És um monumento
Vi O Leopardo em vídeo há mais de dez anos e compreendo o que João Lopes escreveu no Diário de Notícias: "Algumas das clivagens entre os espectadores contemporâneos passam por diferenças tão básicas como esta: há os que viram e os que nunca viram O Leopardo numa sala de cinema”. Desde segunda-feira, sou dos que viu O Leopardo numa sala de cinema. E posso dizer que só agora vi O Leopardo: um colosso destes não se vê em casa.
Foram três horas de assombro mas vou destacar duas cenas: o plano individual de cada membro da família na igreja de Donnafugata, logo após a viagem que os trouxe cansados e cobertos de pó. Há nesses instantes uma súmula do momento histórico que o filme retrata: a Itália desenhada por Cavour e Garibaldi a encher de cal o domínio espanhol. E mesmo que nada mude, e seja apenas uma troca de alianças e um breve reposicionamento, mantendo a família os seus privilégios, há naqueles rostos empoeirados a morte de uma época, como se fossem já fantasmas de um império perdido.
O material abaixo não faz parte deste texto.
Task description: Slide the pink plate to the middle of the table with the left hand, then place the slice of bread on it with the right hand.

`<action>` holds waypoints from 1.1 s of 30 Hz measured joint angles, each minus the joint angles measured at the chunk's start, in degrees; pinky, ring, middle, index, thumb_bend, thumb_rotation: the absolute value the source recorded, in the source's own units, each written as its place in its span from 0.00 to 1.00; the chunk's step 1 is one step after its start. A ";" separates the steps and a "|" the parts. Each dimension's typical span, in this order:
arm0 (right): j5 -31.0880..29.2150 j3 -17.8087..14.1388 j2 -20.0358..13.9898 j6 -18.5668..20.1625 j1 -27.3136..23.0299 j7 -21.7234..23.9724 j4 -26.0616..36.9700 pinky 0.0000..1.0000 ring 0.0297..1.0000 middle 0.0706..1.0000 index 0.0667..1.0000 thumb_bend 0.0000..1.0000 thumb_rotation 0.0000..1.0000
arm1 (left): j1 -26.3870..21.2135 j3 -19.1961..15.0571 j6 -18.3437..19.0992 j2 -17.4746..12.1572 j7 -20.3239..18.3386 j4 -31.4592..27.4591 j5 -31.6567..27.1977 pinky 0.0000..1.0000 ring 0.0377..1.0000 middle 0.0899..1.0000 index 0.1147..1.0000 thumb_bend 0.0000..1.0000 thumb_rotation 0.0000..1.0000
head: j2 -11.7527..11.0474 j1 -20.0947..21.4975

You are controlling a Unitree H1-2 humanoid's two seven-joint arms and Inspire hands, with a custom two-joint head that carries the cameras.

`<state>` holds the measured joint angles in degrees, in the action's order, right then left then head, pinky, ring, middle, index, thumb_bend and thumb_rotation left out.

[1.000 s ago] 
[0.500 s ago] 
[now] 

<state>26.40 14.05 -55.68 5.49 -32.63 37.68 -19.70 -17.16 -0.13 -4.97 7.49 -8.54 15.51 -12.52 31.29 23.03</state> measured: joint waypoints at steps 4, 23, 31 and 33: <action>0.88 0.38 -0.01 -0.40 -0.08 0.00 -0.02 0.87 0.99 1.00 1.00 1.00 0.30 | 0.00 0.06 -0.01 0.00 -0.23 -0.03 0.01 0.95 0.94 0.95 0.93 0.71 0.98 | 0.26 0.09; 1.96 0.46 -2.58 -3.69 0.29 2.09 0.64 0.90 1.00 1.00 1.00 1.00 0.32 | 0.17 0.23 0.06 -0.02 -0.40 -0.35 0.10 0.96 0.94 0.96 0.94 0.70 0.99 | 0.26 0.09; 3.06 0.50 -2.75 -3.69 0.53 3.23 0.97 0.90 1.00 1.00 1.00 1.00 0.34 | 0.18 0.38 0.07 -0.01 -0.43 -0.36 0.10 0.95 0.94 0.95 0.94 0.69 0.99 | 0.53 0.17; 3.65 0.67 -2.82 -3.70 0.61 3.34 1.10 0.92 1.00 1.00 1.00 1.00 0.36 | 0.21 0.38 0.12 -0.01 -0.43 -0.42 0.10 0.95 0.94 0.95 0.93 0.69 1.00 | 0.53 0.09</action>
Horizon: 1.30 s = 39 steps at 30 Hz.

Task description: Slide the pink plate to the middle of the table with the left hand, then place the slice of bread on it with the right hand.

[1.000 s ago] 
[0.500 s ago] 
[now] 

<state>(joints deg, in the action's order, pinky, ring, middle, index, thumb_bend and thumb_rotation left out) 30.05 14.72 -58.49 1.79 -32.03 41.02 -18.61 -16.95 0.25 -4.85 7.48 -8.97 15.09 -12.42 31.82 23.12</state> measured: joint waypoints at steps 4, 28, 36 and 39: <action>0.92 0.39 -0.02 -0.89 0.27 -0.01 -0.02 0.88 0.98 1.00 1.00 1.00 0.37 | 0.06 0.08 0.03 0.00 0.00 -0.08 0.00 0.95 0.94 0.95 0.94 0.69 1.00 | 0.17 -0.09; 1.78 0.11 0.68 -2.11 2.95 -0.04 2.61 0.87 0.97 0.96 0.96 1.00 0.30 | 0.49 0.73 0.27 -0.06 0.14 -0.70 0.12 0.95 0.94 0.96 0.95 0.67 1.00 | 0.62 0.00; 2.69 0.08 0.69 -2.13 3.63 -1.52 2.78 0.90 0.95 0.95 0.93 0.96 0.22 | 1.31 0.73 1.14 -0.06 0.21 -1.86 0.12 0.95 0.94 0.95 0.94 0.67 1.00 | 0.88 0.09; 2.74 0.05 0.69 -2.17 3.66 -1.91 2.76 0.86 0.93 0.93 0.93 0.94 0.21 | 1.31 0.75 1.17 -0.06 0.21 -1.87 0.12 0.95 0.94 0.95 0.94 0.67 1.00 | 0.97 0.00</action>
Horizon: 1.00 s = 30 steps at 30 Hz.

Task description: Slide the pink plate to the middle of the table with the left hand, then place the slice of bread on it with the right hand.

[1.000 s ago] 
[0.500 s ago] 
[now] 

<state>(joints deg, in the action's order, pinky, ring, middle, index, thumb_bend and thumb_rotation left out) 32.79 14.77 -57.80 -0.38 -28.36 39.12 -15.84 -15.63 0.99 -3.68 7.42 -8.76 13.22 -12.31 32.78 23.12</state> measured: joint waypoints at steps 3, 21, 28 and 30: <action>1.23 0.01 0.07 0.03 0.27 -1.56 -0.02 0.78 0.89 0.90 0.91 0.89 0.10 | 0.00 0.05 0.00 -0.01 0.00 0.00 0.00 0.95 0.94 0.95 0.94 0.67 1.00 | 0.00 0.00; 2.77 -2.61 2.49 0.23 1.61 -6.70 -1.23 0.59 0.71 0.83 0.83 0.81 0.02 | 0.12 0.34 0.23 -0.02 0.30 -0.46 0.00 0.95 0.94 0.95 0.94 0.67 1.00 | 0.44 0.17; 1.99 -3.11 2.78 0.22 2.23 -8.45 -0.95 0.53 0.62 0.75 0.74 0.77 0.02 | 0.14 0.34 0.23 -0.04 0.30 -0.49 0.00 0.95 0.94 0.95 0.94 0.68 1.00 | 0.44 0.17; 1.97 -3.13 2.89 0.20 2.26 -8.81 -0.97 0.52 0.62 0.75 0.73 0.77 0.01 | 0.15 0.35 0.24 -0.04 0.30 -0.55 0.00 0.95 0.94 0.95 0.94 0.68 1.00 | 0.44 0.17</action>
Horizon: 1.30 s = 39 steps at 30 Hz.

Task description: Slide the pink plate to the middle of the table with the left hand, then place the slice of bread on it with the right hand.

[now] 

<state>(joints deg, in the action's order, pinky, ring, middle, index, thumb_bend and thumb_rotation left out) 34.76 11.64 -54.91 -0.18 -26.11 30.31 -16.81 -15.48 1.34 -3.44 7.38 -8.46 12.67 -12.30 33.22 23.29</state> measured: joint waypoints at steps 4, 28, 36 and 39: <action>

O outro momento é o baile, todo ele, que é das sequências mais melancólicas e magníficas da história do cinema, um encantamento puro. E dentro dele, a cena em que Angelica (Claudia Cardinale) convida Don Fabrizio Salina (Burt Lancaster) para uma dança. Diante da beleza de Angelica (um monumento), já não é o império que desaparece: é apenas um homem de meia idade que se vê substituído por um leopardo mais novo. E quando a devolve aos braços de Tancredi (Alain Delon), que rapidamente a beija, um pouco inseguro diante do velho leopardo, o olho de Angelica mantém-se aberto, observando Fabrizio. É uma passagem de testemunho hesitante, e uma inevitabilidade trágica, infinitamente triste e maravilhosa.